The Perl Toolchain Summit needs more sponsors. If your company depends on Perl, please support this very important event.
package WWW::TinySong;

=head1 NAME

WWW::TinySong - Get free music links from tinysong.com

=head1 SYNOPSIS

  # basic use

  use WWW::TinySong qw(search);

  for(search("we are the champions")) {
      printf("%s", $_->{songName});
      printf(" by %s", $_->{artistName});
      printf(" on %s", $_->{albumName}) if $_->{albumName};
      printf(" <%s>\n", $_->{tinysongLink});
  }

  # customize the user agent

  use LWP::UserAgent;

  my $ua = new LWP::UserAgent;
  $ua->timeout(10);
  $ua->env_proxy;

  WWW::TinySong->ua($ua);

  # customize the service

  WWW::TinySong->service('http://tinysong.com/');

  # tolerate some server errors

  WWW::TinySong->retries(5);

=head1 DESCRIPTION

tinysong.com is a web app that can be queried for a song and returns a tiny
URL, allowing you to listen to the song for free online and share it with
friends.  L<WWW::TinySong> is a Perl interface to this service, allowing you
to programmatically search its underlying database.

=cut

use 5.006;
use strict;
use warnings;

use Carp;
use Exporter;
use CGI;
use HTML::Parser;

our @EXPORT_OK = qw(link search);
our @ISA       = qw(Exporter);
our $VERSION   = '1.01';

my($ua, $service, $retries);

=head1 FUNCTIONS

The do-it-all function is C<search>.  If you just want a tiny URL, use C<link>.
These two functions may be C<import>ed and used like any other function. 
C<call> and C<parse> are provided so that you can (hopefully) continue to use
this module if the tinysong.com API is extended and I'm too lazy or busy to
update, but you will probably not need to use them otherwise.  The other public
functions are either aliases for one of the above or created to allow the
customization of requests issued by this module. 

=over 4

=item link( $SEARCH_TERMS )

=item WWW::TinySong->link( $SEARCH_TERMS )

=cut

sub link {
    unshift @_, __PACKAGE__ # add the package name unless already there
        unless defined($_[0]) && UNIVERSAL::isa($_[0], __PACKAGE__);
    return shift->a(@_);
}

=item WWW::TinySong->a( $SEARCH_TERMS )

Returns the short URL corresponding to the top result of searching with the
specified song and artist name terms or C<undef> if no song was found.

=cut

sub a {
    my($pkg, $search_terms) = @_;
    my $ret = $pkg->call('a', $search_terms);
    $ret =~ s/\s+//g;
    return $ret =~ /^NSF;?$/ ? undef : $ret;
}

=item search( $SEARCH_TERMS [, $LIMIT ] )

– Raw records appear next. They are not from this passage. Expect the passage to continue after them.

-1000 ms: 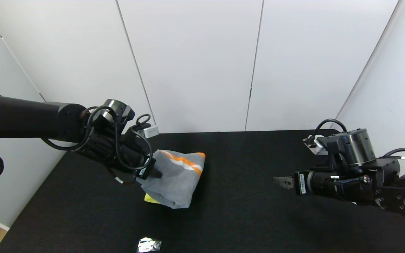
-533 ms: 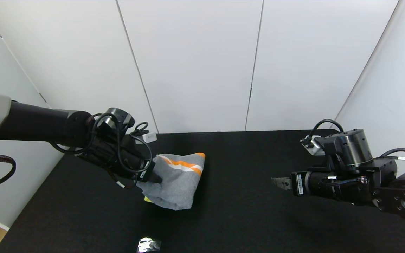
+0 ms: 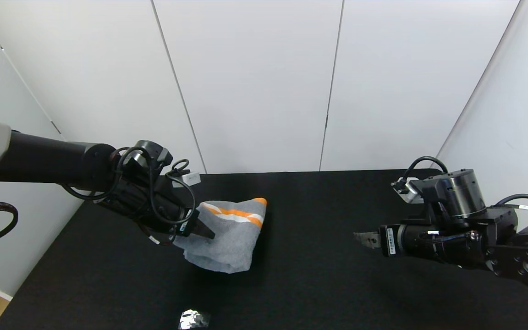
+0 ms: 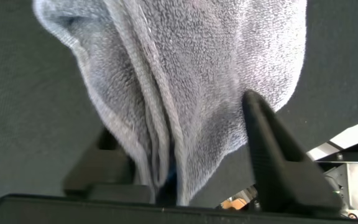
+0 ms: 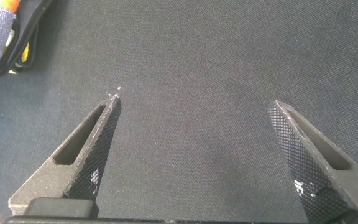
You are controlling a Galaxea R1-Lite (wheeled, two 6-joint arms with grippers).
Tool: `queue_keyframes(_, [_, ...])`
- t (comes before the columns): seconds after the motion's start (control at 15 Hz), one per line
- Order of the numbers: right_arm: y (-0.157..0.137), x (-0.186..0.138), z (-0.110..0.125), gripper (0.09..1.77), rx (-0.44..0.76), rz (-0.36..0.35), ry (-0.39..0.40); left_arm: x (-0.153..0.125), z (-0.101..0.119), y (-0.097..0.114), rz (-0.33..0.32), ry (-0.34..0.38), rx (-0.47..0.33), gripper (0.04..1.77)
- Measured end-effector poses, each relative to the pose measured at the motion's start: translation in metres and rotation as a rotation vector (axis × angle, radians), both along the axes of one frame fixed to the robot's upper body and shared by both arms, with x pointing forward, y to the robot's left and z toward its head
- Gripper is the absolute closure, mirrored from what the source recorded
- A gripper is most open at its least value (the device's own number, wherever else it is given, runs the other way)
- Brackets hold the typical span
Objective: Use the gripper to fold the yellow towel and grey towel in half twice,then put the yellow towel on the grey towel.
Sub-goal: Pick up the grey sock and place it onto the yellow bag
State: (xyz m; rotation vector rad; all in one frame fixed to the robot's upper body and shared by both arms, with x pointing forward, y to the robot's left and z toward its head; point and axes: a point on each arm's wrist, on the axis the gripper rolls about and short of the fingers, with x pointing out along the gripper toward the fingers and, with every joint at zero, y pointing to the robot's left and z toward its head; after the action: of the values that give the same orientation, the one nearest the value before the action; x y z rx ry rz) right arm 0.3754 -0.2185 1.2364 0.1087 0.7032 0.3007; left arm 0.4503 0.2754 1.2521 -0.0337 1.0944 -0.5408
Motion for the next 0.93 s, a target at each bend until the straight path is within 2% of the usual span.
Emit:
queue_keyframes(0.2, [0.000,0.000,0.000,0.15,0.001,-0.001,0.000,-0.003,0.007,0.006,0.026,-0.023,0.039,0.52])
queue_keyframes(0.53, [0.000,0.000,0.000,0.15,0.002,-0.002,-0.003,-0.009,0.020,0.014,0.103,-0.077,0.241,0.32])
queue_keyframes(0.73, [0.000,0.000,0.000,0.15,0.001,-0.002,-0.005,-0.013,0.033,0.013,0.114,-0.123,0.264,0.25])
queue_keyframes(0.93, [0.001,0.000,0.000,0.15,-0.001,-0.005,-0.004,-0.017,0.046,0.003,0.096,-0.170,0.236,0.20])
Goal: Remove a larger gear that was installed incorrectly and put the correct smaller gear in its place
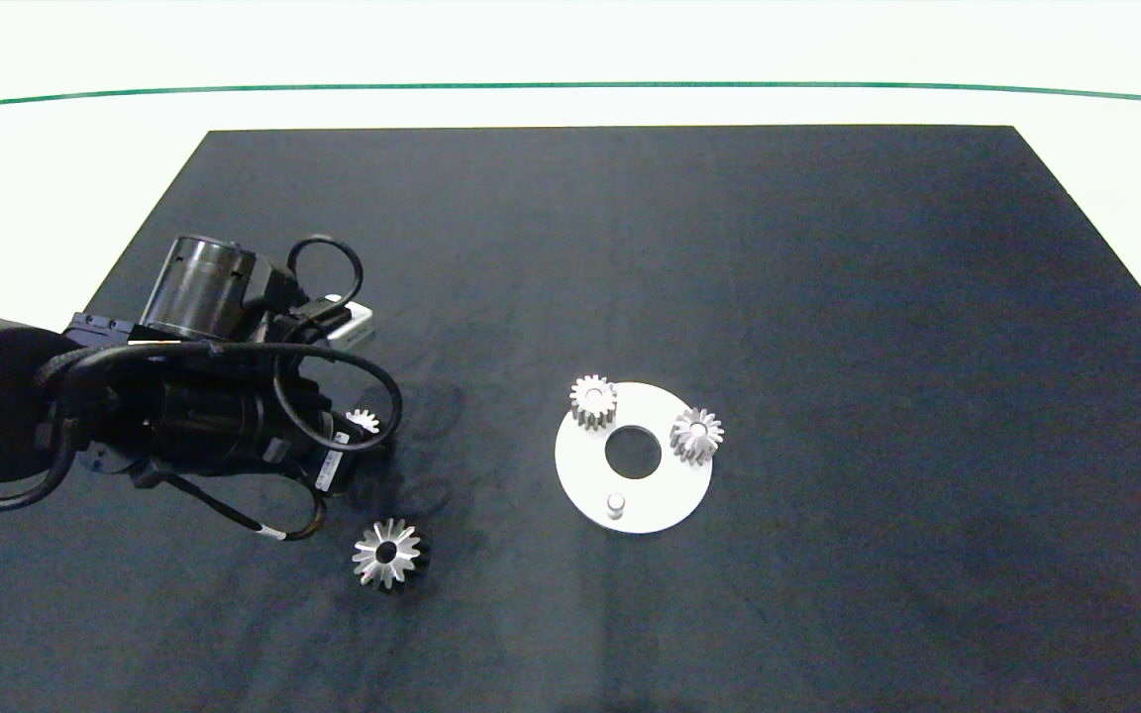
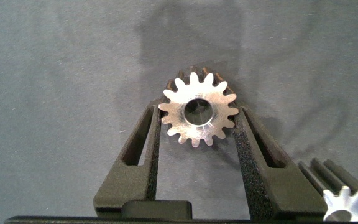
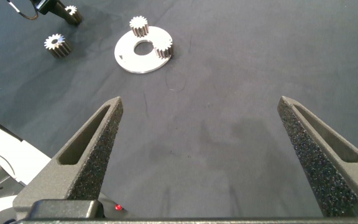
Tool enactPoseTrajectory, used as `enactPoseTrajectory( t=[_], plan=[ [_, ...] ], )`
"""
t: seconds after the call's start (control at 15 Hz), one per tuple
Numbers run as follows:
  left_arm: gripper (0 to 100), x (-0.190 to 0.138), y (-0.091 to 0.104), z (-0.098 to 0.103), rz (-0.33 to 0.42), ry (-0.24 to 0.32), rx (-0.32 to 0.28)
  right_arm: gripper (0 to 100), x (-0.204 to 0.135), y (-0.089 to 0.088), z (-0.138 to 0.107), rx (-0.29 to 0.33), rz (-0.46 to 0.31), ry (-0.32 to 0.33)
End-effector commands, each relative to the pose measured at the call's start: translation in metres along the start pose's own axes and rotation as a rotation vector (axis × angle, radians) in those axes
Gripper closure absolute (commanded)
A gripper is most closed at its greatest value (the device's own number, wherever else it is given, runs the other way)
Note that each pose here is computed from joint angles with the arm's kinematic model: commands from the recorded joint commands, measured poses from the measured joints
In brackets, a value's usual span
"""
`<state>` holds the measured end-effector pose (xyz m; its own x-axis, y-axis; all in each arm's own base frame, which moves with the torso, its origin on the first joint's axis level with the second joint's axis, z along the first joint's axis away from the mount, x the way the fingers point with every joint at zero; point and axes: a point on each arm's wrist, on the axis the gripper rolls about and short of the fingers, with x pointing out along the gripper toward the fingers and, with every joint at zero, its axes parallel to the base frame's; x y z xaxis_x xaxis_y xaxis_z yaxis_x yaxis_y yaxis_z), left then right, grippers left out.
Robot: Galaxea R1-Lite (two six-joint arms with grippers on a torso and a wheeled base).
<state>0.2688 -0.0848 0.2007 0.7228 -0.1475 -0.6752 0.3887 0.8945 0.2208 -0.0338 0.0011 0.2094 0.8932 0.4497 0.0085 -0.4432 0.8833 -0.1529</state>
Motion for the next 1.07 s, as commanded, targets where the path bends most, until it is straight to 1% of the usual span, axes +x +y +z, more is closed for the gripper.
enactPoseTrajectory(
  t=[0.07,0.13,0.33,0.4,0.53,0.67,0.73,0.87,0.93,1.07],
  plan=[
    [84,-0.007,-0.001,0.004,0.000,-0.029,-0.005,0,0.000,0.000,0.000,-0.001,0.003,0.001],
    [84,-0.012,-0.004,0.006,-0.005,-0.045,-0.001,0,0.000,0.000,0.000,-0.001,0.002,0.001],
    [84,-0.033,-0.009,0.005,-0.026,-0.042,0.014,0,0.000,0.000,0.000,-0.001,0.002,0.001],
    [84,-0.042,-0.012,0.005,-0.038,-0.050,0.014,0,0.000,0.000,0.000,-0.001,0.002,0.001],
    [84,-0.062,-0.023,0.002,-0.071,-0.074,0.012,0,-0.001,0.000,0.000,-0.002,0.000,-0.002],
    [84,-0.079,-0.036,0.000,-0.108,-0.101,0.028,0,-0.001,0.000,0.000,-0.003,-0.001,-0.006],
    [84,-0.087,-0.046,-0.003,-0.107,-0.120,0.042,0,-0.001,0.000,-0.001,-0.001,-0.002,-0.004],
    [84,-0.097,-0.064,-0.005,-0.067,-0.140,0.073,0,-0.001,0.001,-0.001,0.004,-0.003,0.000],
    [84,-0.103,-0.073,-0.006,-0.070,-0.154,0.085,0,-0.002,0.001,-0.001,0.002,-0.003,0.000],
    [84,-0.106,-0.090,-0.008,-0.045,-0.161,0.130,0,-0.003,0.001,-0.001,0.000,-0.013,-0.004]
  ],
)
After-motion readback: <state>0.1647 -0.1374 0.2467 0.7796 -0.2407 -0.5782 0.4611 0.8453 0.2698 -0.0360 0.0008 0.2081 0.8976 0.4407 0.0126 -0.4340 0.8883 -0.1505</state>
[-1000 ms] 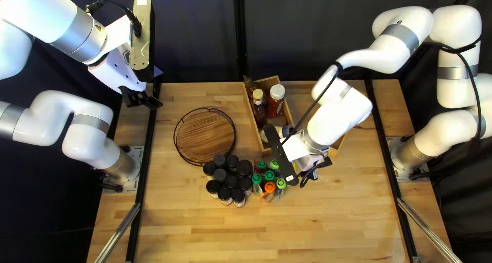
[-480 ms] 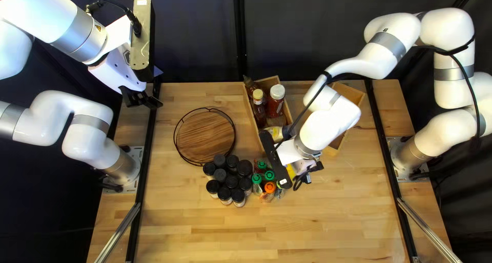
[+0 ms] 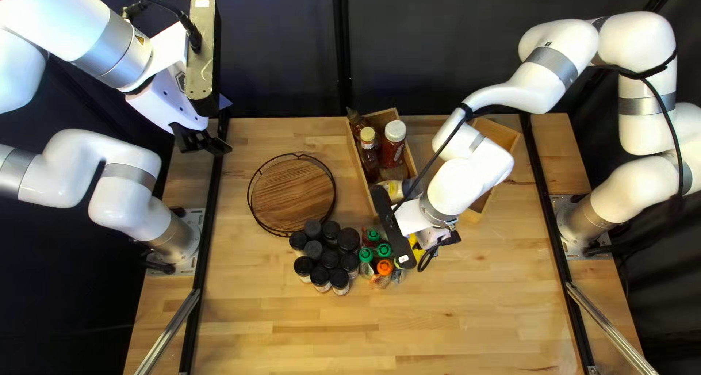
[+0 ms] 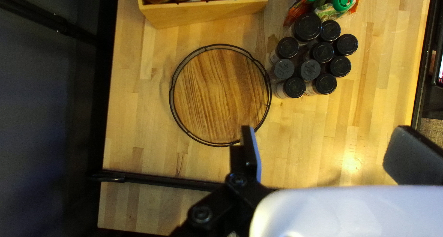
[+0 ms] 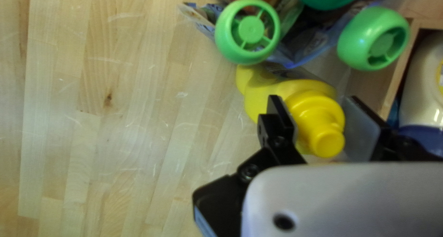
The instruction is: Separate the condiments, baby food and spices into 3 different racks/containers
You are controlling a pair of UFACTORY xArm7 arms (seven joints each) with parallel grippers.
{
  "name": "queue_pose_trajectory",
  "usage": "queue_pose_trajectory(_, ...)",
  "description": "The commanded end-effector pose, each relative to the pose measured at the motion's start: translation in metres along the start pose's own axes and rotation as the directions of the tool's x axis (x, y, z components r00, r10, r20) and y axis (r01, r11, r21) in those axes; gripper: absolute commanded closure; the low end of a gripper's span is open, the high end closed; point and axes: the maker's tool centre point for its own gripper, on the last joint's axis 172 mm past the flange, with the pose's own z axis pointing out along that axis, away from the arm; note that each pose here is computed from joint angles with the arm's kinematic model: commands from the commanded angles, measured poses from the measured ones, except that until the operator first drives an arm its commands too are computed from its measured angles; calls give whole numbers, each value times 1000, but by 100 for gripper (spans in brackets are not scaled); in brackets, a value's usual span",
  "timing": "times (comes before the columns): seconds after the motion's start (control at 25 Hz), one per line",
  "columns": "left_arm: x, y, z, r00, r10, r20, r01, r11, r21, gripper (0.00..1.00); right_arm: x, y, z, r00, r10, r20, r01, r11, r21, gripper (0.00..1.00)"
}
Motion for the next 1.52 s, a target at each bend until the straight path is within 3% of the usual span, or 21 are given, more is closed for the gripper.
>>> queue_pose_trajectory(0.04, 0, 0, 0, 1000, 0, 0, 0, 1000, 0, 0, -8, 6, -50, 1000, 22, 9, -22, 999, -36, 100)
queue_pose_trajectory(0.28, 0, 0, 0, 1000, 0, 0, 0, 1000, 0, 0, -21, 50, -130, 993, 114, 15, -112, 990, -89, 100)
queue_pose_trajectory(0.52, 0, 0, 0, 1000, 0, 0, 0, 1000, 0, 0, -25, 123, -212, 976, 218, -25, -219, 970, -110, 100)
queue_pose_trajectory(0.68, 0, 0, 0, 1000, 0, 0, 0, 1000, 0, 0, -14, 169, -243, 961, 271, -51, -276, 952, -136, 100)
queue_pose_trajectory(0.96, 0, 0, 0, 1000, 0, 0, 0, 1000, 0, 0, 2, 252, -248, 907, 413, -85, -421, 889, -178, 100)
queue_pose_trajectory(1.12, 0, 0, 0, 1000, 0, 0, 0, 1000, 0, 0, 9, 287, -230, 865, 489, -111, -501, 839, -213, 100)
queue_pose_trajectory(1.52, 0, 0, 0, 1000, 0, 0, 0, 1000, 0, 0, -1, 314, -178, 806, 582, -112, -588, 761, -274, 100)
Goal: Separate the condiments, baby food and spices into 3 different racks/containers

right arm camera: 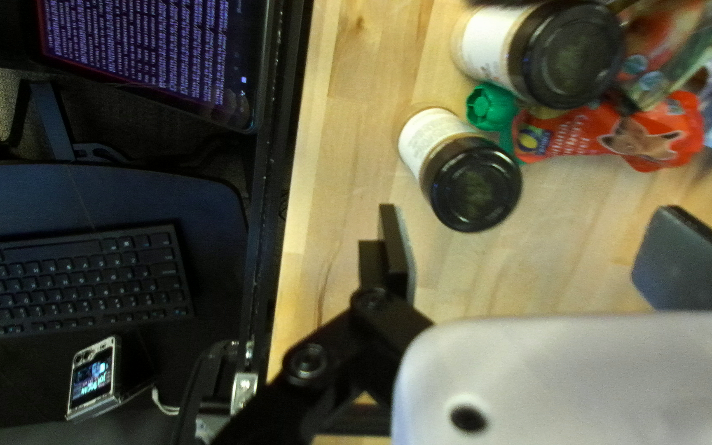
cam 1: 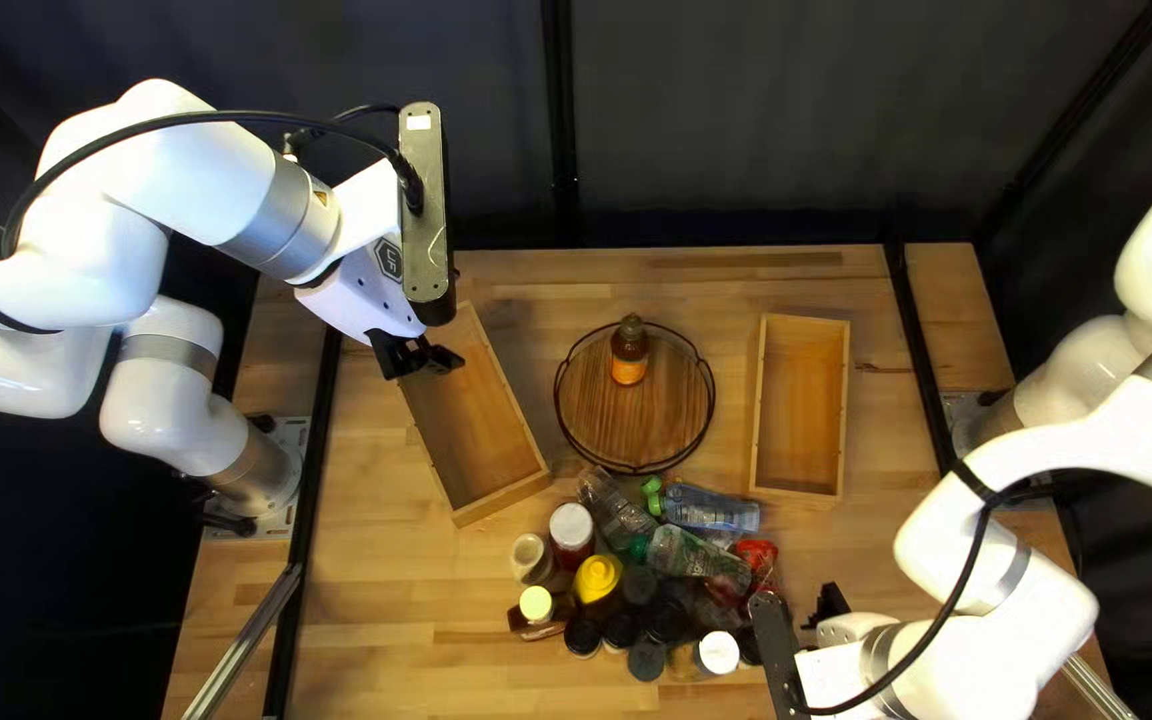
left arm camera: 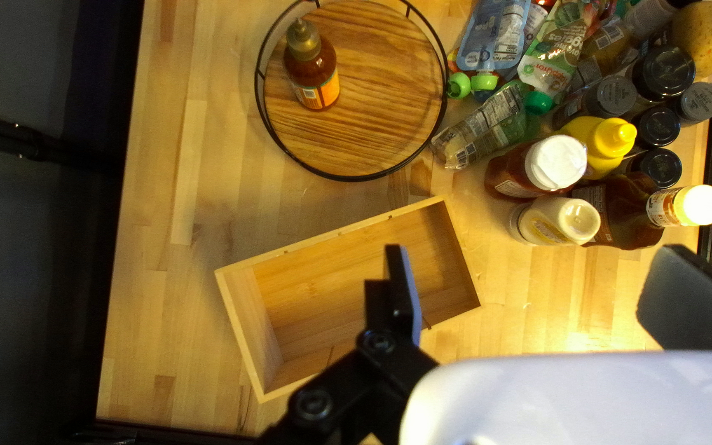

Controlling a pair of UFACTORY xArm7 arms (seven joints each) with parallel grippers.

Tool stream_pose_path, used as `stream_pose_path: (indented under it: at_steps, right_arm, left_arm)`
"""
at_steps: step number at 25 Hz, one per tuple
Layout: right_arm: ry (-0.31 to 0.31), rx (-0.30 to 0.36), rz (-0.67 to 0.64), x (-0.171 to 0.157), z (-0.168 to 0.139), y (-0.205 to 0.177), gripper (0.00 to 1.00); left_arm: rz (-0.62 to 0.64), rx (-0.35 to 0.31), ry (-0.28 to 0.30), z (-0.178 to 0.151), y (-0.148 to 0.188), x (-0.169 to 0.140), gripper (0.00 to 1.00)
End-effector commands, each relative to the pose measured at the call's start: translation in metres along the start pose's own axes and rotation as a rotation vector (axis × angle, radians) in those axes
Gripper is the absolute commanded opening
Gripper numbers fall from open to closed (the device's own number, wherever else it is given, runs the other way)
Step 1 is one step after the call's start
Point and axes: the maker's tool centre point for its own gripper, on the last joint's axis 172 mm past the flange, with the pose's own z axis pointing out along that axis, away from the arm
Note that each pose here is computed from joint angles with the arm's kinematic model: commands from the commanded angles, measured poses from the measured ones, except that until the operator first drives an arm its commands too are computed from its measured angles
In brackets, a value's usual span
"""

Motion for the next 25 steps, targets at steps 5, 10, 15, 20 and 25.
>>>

=item WWW::TinySong->search( $SEARCH_TERMS [, $LIMIT ] )

=cut

sub search {
    unshift @_, __PACKAGE__ # add the package name unless already there
        unless defined($_[0]) && UNIVERSAL::isa($_[0], __PACKAGE__);
    return shift->s(@_);
}

=item WWW::TinySong->s( $SEARCH_TERMS [, $LIMIT ] )

Searches for the specified song and artist name terms, giving up to $LIMIT
results.  $LIMIT defaults to 10 if not C<defined>.  Returns an array in list
context or the top result in scalar context.  Return elements are hashrefs with
keys C<qw(tinysongLink songID songName artistID artistName albumID albumName
groovesharkLink)> as given by C<parse>.  Here's a quick script to demonstrate:

  #!/usr/bin/perl

  use WWW::TinySong qw(search);
  use Data::Dumper;

  print Dumper search("three little birds", 3);

...and its output on my system at the time of this writing:

  $VAR1 = {
            'artistName' => 'Bob Marley',
            'albumName' => 'Legend',
            'songName' => 'Three Little Birds',
            'artistID' => '139',
            'tinysongLink' => 'http://tinysong.com/eg9',
            'songID' => '1302',
            'albumID' => '97291',
            'groovesharkLink' => 'http://listen.grooveshark.com/song/Three_Little_Birds/1302'
          };
  $VAR2 = {
            'artistName' => 'Bob Marley',
            'albumName' => 'One Love: The Very Best Of Bob Marley & The Wailers',
            'songName' => 'Three Little Birds',
            'artistID' => '139',
            'tinysongLink' => 'http://tinysong.com/lf2',
            'songID' => '3928811',
            'albumID' => '221021',
            'groovesharkLink' => 'http://listen.grooveshark.com/song/Three_Little_Birds/3928811'
          };
  $VAR3 = {
            'artistName' => 'Bob Marley & The Wailers',
            'albumName' => 'Exodus',
            'songName' => 'Three Little Birds',
            'artistID' => '848',
            'tinysongLink' => 'http://tinysong.com/egc',
            'songID' => '3700',
            'albumID' => '2397306',
            'groovesharkLink' => 'http://listen.grooveshark.com/song/Three_Little_Birds/3700'
          };

=cut

sub s {
    my($pkg, $search_terms, $limit) = @_;

    if(wantarray) {
        $limit = 10 unless defined $limit;
    }
    else {
        $limit = 1; # no point in searching for more if only one is needed
    }
    
    my @ret = $pkg->parse($pkg->call('s', $search_terms,
        {limit => $limit}));

    return wantarray ? @ret : $ret[0];
}

=item WWW::TinySong->b( $SEARCH_TERMS )

Searches for the specified song and artist name terms, giving the top result.
I'm not really sure why this is part of the API because the same result can be
obtained by limiting a C<search> to one result, but it's included here for
completeness.

=cut

sub b {
    my($pkg, $search_terms) = @_;
    return ($pkg->parse($pkg->call('b', $search_terms)))[0];
}

=item WWW::TinySong->call( $METHOD , $SEARCH_TERMS [, \%EXTRA_PARAMS ] )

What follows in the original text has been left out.